With Three building on the electronic music momentum of Tom Tom, Eve focusing on hip-hop and mainstream dance music, and Tangerine entertaining the money-clip crowds, Downtown had a new nightlife hub. Its influence quickly spread. In 2000 alone, the city of Milwaukee approved 15 new dance hall and cabaret licenses. The East Side’s Dragon Lounge (2001 to 2004) was a mainstay for deep house music while Redroom became an “intelligent” dance music venue. Larger venues, including the ill-fated Pure on Wisconsin Avenue, created their own brief buzz.

Scott Blum, creative director of local nightlife magazine Info, credits Wackman for raising the stylistic – and monetary – stakes for Milwaukee venues. “He set the standard,” Blum says. Proprietors who once invested a certain amount to open a place were now spending that – or more – just to have their space designed by a firm like Flux.

Typifying this approach is Moct, which opened in Milwaukee’s Fifth Ward in July 2004. Behind the bar, a blast of angular lights juts into the lofted ceiling. The bartenders wear black, while art crowds discuss “The Work” and sip dirty martinis from thin-stemmed glasses. Moct’s airy interior has made it the perfect venue for alternative nightlife events such as fashion shows, another new concept at Milwaukee clubs.

The 2006 opening of Zen Den inside the InterContinental Milwaukee Hotel continues the evolution of the city’s night scene. The warmly lit space brands itself as an “ultralounge” – a cozy hybrid of lounge (cushy seats) and club (live DJs).

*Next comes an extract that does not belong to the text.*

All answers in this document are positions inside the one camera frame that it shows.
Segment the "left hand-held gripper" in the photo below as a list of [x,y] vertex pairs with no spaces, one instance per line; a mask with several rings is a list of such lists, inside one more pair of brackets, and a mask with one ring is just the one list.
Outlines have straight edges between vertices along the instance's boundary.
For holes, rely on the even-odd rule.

“I’m not sure our concept would have gone over a couple years ago,” says Zen Den bar manager Michelle Shannon. Since the explosion of clubs on Milwaukee Street, she notes, more people are coming Downtown “looking for nightlife options.”

Also playing the versatility card is Decibel, the 7,000-square-foot club that supplanted the former Mantra Lounge at 1905 E. North Ave. The split-room space blends the laid-back elegance of a lounge with the showmanship of a large-scale club.

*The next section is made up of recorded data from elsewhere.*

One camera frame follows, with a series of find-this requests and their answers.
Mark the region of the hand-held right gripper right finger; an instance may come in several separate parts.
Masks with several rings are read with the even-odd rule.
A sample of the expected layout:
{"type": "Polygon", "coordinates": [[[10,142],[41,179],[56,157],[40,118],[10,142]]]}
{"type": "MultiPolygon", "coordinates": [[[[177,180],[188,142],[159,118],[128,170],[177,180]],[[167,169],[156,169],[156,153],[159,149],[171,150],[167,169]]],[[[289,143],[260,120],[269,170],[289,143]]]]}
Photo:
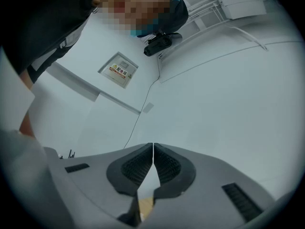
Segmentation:
{"type": "Polygon", "coordinates": [[[142,229],[257,228],[275,204],[262,186],[212,156],[156,143],[154,165],[160,187],[142,229]]]}

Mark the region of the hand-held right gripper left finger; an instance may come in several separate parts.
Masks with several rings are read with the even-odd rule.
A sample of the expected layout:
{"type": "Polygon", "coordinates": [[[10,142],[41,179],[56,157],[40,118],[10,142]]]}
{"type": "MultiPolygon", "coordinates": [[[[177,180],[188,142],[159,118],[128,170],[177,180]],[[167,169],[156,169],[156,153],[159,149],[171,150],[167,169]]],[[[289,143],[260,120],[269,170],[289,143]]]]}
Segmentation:
{"type": "Polygon", "coordinates": [[[68,159],[52,148],[45,152],[75,226],[140,225],[137,190],[152,166],[152,143],[68,159]]]}

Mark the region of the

The goal, says Decibel co-owner Drew Deuster, is to give people more than just a club experience. “People can come in seven nights a week and just have a drink.”

Nearly a decade after the opening of Tom Tom, the club revolution continues. “Ten years ago, if someone said we would be where we are today, I would be like ‘No way,'” says Moct owner Nebi Torbica. But now, Torbica is convinced, “things are just going to keep getting better.”